Quand commence en vrai la vie de Zoé ? Ou plutôt quelles ont été ses vies successives ? On ne connaît que la dernière. Elle a commencé en février 2016. J’ai reçu un appel. La petite épagneule, adoptée deux ans plus tôt dans un refuge par une vieille dame, se retrouvait seule une nouvelle fois. La dame avait dû partir en maison de retraite.
Mon gros Lulu m’avait quittée deux mois plus tôt. Une place (et quelle place !) s’était libérée. Je pouvais recevoir Zoé, sa bonne bouille et ses kilos superflus.
Ah, Zoé ! Elle a traversé ma vie en se dandinant à la manière d’un canard à quatre pattes. Elle m’a offert ses étonnements constants, sa gourmandise, son absolue bonne humeur… Zoé n’avait aucune défense. C’était un concentré d’innocence.
Elle s’est vite intégrée parmi ses petits et grands camarades. Chiens, chats… elle aimait tout le monde. Elle avait dû appartenir jadis à des chasseurs. Sa queue manquait à l’appel. Elle avait été coupée à ras par des brutes, des imbéciles. La vue d’un autre animal, quel qu’il fût, la laissait indifférente. Zoé n’avait rien d’un prédateur. Alors, la chasse…
Six ans, cela passe si vite… Lorsqu’elle est arrivée, elle a rencontré Loukoum et Zitoune. Il n’a fallu que quelques heures pour qu’elle se sente totalement à l’aise.
Les balades fréquentes, une alimentation équilibrée ont suffi pour que la silhouette de Zoé passe du stade de petit tonneau à celui de cylindre parfait. C’était bien.
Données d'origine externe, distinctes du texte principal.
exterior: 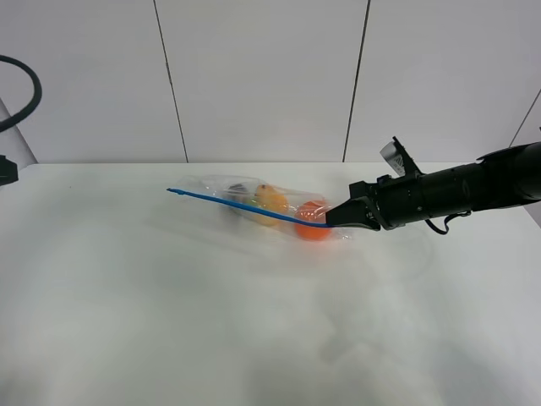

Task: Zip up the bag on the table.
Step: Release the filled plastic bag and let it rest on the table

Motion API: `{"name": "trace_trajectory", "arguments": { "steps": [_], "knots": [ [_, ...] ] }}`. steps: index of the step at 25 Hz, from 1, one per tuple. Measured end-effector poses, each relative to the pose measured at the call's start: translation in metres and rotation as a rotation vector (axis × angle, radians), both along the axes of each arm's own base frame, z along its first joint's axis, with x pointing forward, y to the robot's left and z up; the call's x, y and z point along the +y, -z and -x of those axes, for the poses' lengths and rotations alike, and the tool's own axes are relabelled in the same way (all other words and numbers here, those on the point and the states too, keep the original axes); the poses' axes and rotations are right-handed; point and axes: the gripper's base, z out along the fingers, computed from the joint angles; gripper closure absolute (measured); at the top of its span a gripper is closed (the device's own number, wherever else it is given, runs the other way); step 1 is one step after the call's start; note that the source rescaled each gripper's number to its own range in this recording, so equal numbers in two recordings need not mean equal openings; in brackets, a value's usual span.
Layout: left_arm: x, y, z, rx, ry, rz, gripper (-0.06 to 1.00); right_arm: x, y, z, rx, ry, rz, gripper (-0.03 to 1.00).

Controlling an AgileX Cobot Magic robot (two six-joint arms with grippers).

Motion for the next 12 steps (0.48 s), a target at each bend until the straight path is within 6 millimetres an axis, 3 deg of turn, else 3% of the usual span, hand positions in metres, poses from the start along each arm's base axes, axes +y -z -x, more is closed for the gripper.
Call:
{"name": "trace_trajectory", "arguments": {
  "steps": [12],
  "knots": [
    [-0.002,-0.006,0.076,-0.086,-0.034,0.023,-0.06,0.0,0.0,0.0,0.0,0.0,0.001,0.97]
  ]
}}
Elle était assez étourdie et il lui arrivait de s’égarer à force de faire confiance à son nez… Je la cherchais alors avec toujours un peu d’angoisse et beaucoup d’assiduité. Il me fallait un temps plus ou moins long pour apercevoir son profil compact au milieu d’un parterre de fleurs ou à proximité d’un local à poubelles. Elle était contente de me voir, mais semblait totalement indifférente au fait qu’elle m’avait causé quelque frayeur.
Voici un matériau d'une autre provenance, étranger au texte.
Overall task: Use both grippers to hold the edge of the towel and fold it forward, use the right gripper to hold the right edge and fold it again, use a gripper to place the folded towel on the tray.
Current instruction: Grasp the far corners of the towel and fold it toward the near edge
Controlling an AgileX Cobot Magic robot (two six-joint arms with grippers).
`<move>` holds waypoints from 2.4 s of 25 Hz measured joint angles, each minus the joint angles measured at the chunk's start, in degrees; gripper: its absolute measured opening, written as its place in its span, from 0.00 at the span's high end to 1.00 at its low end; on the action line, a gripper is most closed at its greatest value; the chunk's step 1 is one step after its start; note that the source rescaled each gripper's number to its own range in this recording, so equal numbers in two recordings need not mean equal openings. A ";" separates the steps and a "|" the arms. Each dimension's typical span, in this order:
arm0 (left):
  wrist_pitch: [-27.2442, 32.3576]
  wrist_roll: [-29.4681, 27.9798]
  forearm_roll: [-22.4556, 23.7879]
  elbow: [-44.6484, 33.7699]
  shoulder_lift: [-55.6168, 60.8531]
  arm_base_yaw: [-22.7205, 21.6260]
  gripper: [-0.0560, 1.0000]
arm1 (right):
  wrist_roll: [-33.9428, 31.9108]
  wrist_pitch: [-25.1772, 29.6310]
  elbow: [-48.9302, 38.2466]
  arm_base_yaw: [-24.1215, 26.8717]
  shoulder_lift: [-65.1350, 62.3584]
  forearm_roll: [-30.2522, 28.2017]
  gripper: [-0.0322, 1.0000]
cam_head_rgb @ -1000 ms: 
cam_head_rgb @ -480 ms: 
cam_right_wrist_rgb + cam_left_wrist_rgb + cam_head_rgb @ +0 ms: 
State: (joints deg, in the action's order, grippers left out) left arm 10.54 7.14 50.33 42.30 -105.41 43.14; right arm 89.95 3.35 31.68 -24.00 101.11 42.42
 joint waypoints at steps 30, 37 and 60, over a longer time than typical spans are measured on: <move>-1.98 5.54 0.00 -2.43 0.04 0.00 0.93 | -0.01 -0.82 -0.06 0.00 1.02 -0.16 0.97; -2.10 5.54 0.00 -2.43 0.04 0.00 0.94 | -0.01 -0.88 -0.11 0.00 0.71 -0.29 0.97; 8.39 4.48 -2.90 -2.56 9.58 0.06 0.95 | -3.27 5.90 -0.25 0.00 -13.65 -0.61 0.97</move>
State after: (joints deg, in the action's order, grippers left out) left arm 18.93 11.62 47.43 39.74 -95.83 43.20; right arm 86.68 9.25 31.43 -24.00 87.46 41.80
Le 2 décembre 2021, en début d’après-midi, à l’âge supposé et canonique de vingt ans, Zoé s’est endormie pour toujours après avoir dégusté quelques-unes de ses friandises préférées.
Tu sais, ma Zozo, je ne crois guère aux fables qu’on nous sert au sujet des petites âmes qui s’envolent vers un paradis rose bonbon où poussent des arbres à knackis et où les chemins sont pavés de fromages frais. Mais si d’aventure un tel lieu existe, je sais que tu y trouveras une place de choix. Je sais aussi que tu ne donneras pas de nouvelles. L’écriture n’est pas ton fort. Si tu les rencontres, embrasse fort pour moi Zitoune, Loukoum, Lulu, Zazie, Nini, Goliath et tous les autres. Dis-leur que je ne les oublierai jamais, pas plus que je ne t’oublierai, toi. Et toi, pense à moi de temps en temps, je suis si triste…
Josée
Zoé, entourée de Zitoune (à droite) et Loukoum, en octobre 2016.